O Homem de Outra Dimensão
Cada universo é um escape da imaginação divina, que jamais caberá em um só.
— Provérbio Hitaísta.
Era mais um sábado à noite, e pessoas novamente disputavam o espaço no bar. Por entre as mesas e cadeiras pouco ajustadas e quase coladas umas nas outras, olhares curiosos espreitavam a moderna televisão.
Quatro amigas se instalaram à mesa frontal, depois que o garçom responsável, gentilmente, convenceu os três rapazes boêmios a trocarem de lugar, em nome do velho cavalheirismo. Coisa rara nos dias de hoje, mas que, devida à gigantesca influência de uma jovem celebridade, estava, aos poucos, sendo resgatada das cinzas do passado.
Tratava-se de um jovem rapaz crescido em Nova York, criado por uma família de magnatas da tradicional Ilha de Manhattan.
O garoto dizia ter vindo de outro mundo, o que, durante a sua adolescência e juventude, levou ao rótulo de louco. Sendo isso verdade ou mentira, havia bastante tempo que já não interessava mais. Somente o fato de que ele tinha superpoderes (capacidade de controle espacial e sobre os elementos físico-químicos), sendo que, num determinado dia, decidiu ganhar a vida salvando o mundo, como nos bons filmes de super-heróis.
A ficção parecia ter saltado das telas de cinema para a realidade. O mundo, além de viver sob crescente euforia, passava por um otimismo vertiginoso, que era quase inteiramente depositado sobre o jovem rapaz.

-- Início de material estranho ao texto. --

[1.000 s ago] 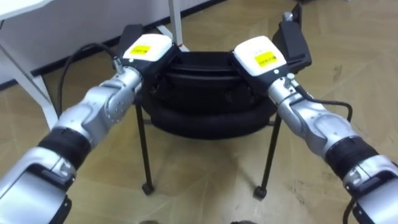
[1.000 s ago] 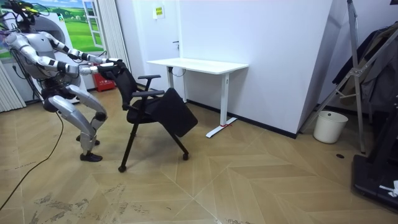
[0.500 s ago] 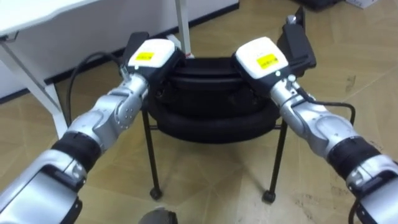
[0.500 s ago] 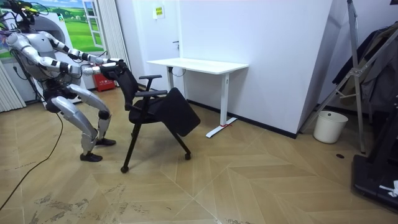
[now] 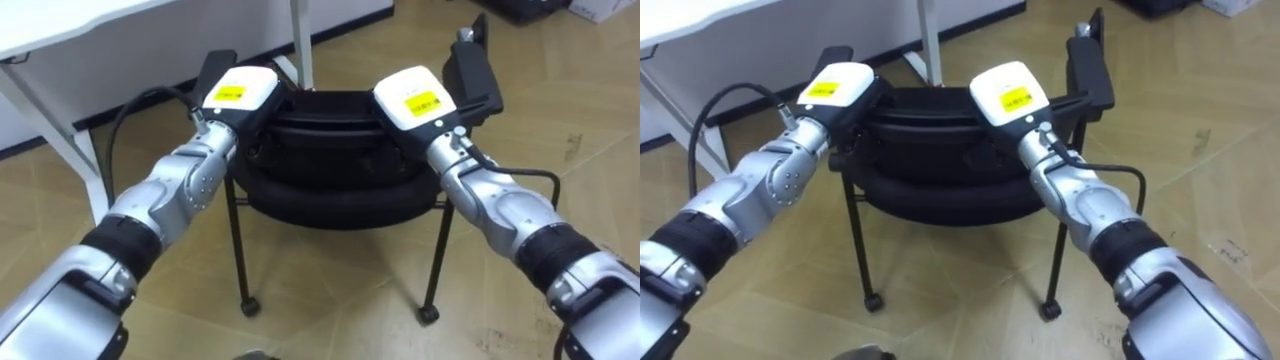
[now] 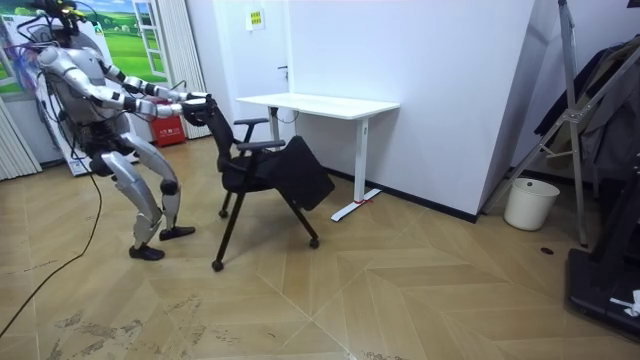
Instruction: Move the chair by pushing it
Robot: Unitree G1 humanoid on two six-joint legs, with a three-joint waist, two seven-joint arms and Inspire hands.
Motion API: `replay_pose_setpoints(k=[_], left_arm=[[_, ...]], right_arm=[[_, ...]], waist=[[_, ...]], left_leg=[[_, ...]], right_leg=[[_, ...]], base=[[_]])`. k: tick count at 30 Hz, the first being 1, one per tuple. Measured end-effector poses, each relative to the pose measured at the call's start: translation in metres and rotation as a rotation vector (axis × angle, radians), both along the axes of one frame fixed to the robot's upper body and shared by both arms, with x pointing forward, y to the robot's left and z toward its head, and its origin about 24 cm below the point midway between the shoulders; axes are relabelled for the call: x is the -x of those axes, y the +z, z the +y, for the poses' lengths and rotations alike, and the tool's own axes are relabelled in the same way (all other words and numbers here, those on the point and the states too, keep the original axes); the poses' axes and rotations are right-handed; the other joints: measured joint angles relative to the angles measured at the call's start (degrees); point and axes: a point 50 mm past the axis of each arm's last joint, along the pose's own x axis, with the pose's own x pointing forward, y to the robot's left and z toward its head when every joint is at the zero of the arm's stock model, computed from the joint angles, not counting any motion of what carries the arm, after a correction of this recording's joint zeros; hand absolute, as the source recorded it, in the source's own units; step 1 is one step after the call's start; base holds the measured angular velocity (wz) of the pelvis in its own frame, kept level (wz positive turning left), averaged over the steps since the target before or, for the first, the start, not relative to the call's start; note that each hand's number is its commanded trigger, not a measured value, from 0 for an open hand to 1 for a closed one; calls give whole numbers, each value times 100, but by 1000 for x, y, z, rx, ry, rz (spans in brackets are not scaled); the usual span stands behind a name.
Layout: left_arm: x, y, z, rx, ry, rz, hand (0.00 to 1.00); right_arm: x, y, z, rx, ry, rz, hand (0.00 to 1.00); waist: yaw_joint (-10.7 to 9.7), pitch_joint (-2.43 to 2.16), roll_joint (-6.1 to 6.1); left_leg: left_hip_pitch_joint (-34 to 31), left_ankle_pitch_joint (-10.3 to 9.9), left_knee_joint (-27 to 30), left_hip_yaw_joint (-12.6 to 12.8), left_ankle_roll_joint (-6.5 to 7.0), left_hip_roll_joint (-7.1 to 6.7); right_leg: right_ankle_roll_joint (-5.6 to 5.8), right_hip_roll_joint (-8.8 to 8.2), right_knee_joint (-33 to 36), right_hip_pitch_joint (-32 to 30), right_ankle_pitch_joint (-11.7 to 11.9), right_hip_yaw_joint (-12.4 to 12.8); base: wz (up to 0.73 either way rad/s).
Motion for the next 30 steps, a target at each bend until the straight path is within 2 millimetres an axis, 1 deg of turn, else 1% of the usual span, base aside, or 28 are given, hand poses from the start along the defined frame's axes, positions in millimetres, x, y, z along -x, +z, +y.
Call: replay_pose_setpoints(k=[1, 2, 3, 4, 5, 6, 7, 8, 9, 10, 11, 12, 13, 14, 15, 16, 17, 18, 19, 20, 23, 24, 25, 27, 28, 29, 30], left_arm=[[0, 1, 2, -6, 3, -4, 100], [-1, 3, 3, -6, 10, -9, 100], [-1, 3, 3, -6, 14, -11, 100], [-1, 5, 4, -9, 16, -16, 100], [-1, 5, 5, -11, 17, -18, 100], [-1, 5, 6, -14, 18, -19, 100], [-2, 6, 7, -19, 20, -22, 100], [-2, 7, 8, -25, 24, -26, 100], [-3, 8, 9, -25, 29, -30, 100], [-3, 9, 10, -27, 33, -35, 100], [-4, 10, 9, -24, 35, -37, 100], [-4, 11, 8, -22, 36, -39, 100], [-5, 13, 13, -16, 53, -48, 100], [-7, 17, 19, -3, 78, -61, 100], [-8, 19, 21, 3, 89, -68, 100], [-11, 23, 21, 9, 107, -85, 100], [-12, 24, 19, 6, 113, -89, 100], [-12, 24, 19, 3, 110, -89, 100], [-12, 23, 18, -8, 103, -85, 100], [-11, 22, 18, -13, 101, -83, 100], [-11, 22, 18, -21, 94, -84, 100], [-11, 23, 18, -25, 94, -85, 100], [-11, 23, 19, -30, 94, -85, 100], [-11, 23, 20, -33, 95, -84, 100], [-11, 22, 21, -33, 97, -82, 100], [-11, 23, 21, -32, 97, -84, 100], [-11, 23, 21, -33, 97, -84, 100]], right_arm=[[0, 0, 4, -5, -1, -1, 100], [-1, 1, 5, -11, -2, -2, 100], [-1, 1, 6, -16, -3, -1, 100], [-1, 2, 7, -22, -2, -1, 100], [-2, 3, 9, -26, -1, -1, 100], [-3, 3, 10, -27, -1, 2, 100], [-4, 2, 12, -28, -3, 5, 100], [-5, 3, 14, -30, -2, 2, 100], [-6, 4, 15, -30, -1, 0, 100], [-7, 6, 17, -30, -3, -8, 100], [-8, 7, 18, -28, -3, -16, 100], [-9, 8, 17, -23, -5, -21, 100], [-12, 13, 20, -10, 0, -36, 100], [-18, 22, 28, 12, 20, -60, 100], [-20, 27, 34, 13, 29, -69, 100], [-23, 34, 35, 17, 30, -84, 100], [-26, 35, 35, 17, 23, -79, 100], [-26, 34, 34, 17, 23, -71, 100], [-26, 31, 33, 14, 22, -55, 100], [-25, 29, 32, 11, 24, -50, 100], [-24, 28, 33, 3, 22, -50, 100], [-24, 28, 32, 4, 18, -50, 100], [-24, 27, 33, 2, 16, -47, 100], [-24, 27, 35, -1, 16, -47, 100], [-24, 27, 36, -1, 17, -46, 100], [-24, 27, 36, -3, 17, -49, 100], [-24, 27, 36, -4, 16, -49, 100]], waist=[[71, 2, -41], [136, 8, -70], [173, 1, -93], [239, 4, -94], [336, 12, -89], [369, 17, -73], [424, 28, -43], [512, 34, -21], [542, 40, -7], [593, 44, 8], [615, 73, 112], [644, 128, 239], [825, 150, 285], [980, 149, 224], [980, 159, 167], [883, 119, 255], [843, 134, 243], [858, 157, 207], [948, 183, 154], [972, 180, 138], [979, 182, 113], [977, 176, 127], [981, 180, 119], [979, 177, 126], [999, 180, 119], [977, 174, 142], [969, 174, 149]], left_leg=[[36, -40, 62, -64, -16, -66], [54, -156, 195, -95, -28, -79], [60, -233, 264, -114, -50, -87], [55, -391, 439, -210, -96, -86], [54, -525, 588, -309, -123, -80], [58, -585, 638, -376, -164, -81], [56, -664, 725, -501, -185, -80], [50, -689, 775, -600, -211, -82], [50, -700, 790, -668, -231, -85], [56, -706, 773, -812, -251, -122], [98, -708, 772, -1201, -306, -153], [124, -719, 766, -1471, -359, -134], [114, -694, 742, -1733, -449, -185], [-36, -701, 776, -1972, -565, -349], [-136, -753, 822, -2039, -658, -397], [-254, -818, 846, -2134, -759, -427], [-263, -782, 764, -2138, -787, -360], [-218, -734, 691, -2137, -822, -338], [-138, -629, 534, -2141, -858, -319], [-122, -519, 402, -2142, -864, -307], [-166, -323, 245, -2147, -885, -263], [-174, -300, 248, -2151, -884, -256], [-183, -277, 251, -2158, -885, -255], [-194, -232, 227, -2154, -874, -265], [-217, -186, 184, -2134, -862, -277], [-253, -127, 176, -2086, -839, -266], [-270, -99, 172, -2078, -834, -260]], right_leg=[[78, -120, 252, -16, 108, -32], [7, -215, 554, -57, 223, -47], [-63, -264, 699, -78, 267, -60], [-150, -298, 938, -89, 333, -98], [-221, -307, 1083, -63, 372, -147], [-238, -315, 1125, -25, 381, -218], [-284, -312, 1142, 67, 405, -376], [-319, -277, 1142, 107, 424, -431], [-350, -234, 1142, 117, 454, -425], [-336, -187, 1214, 107, 564, -432], [-147, -116, 1493, -60, 959, -321], [-63, -58, 1667, -282, 999, -134], [-9, -10, 1435, -734, 614, 377], [-79, -187, 695, -1060, 513, 781], [-377, -314, 571, -1140, 511, 749], [-483, -426, 607, -1103, 471, 311], [-511, -534, 590, -979, 485, -85], [-516, -560, 552, -899, 485, -207], [-555, -543, 397, -770, 465, -309], [-625, -520, 224, -675, 442, -417], [-600, -488, 38, -567, 475, -621], [-600, -487, 20, -533, 475, -675], [-588, -487, 14, -501, 464, -723], [-587, -507, 14, -499, 461, -746], [-586, -550, 14, -496, 462, -801], [-584, -582, 5, -472, 463, -888], [-580, -586, -8, -456, 464, -927]], base=[[0], [7], [14], [9], [8], [11], [14], [15], [19], [30], [32], [-5], [-40], [-32], [37], [91], [86], [53], [32], [32], [40], [35], [25], [18], [27], [33], [34]])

Com seus atuais vinte e sete anos, era entrevistado em todos os jornais, das pequenas mídias alternativas às megacorporações da imprensa. Arrancava os suspiros de meninas e jovens mulheres, encantadas com seu cavalheirismo. Um cavalheirismo que se esvaiu com o tempo, mas agora apresentava um retorno promissor.
Aquela noite, em especial, era um grande marco na carreira do super-herói do mundo real. Marcava a sua nomeação como embaixador da ONU, que mantinha todos os clientes do bar, e até os garçons, compenetrados.
Da mesa frontal, as quatro amigas alternavam seus olhares, que ora se lançavam sobre a televisão, ora pousavam no garçom responsável por atendê-las, que surgia dos fundos do bar segurando uma nova bandeja. Com um gesto de profunda reverência, ofereceu-lhes mais algumas bebidas.
As quatro amigas agradeceram solenemente e retribuíram com uma gorjeta. Três delas eram muito morenas, e uma chamava atenção pelo brilho de seus longos cabelos louros, que cintilavam ao luar e à luz de velas e contrastavam com os das outras. Ela indagou:
— Posso perguntar uma coisa para o senhor?
O garçom esboçou um sorriso por entre a barba bem-cuidada. Seu olhar fitou a jovem mulher de cabelos louros com cautela.
— Pois não? — Encurvou os ombros mediante um gesto de delicadeza.
— Quem ensinou isso para o senhor?
Fez-se silêncio.
— O que, exatamente?
— Esse cavalheirismo todo. Parece que o senhor é um viajante no tempo vindo do passado.
— Hum... acha isso estranho... hum... ultrapassado?
— Nem uma coisa nem outra!
— Muita gente desse mundo acha.
— Desse mundo? — Os olhos da mulher se arregalaram.
O rapaz pareceu ligeiramente desconcertado.
— Foram meus pais que me ensinaram essas coisas. E todas as pessoas decentes de onde venho.
— E de onde você vem?
O garçom silenciou por um momento. Vagou o olhar pelo bar e fora dele, como se quisesse se certificar de que não havia ninguém escutando.
Aproximou-se e murmurou:
— Continue assistindo à televisão, que ela lhe trará respostas.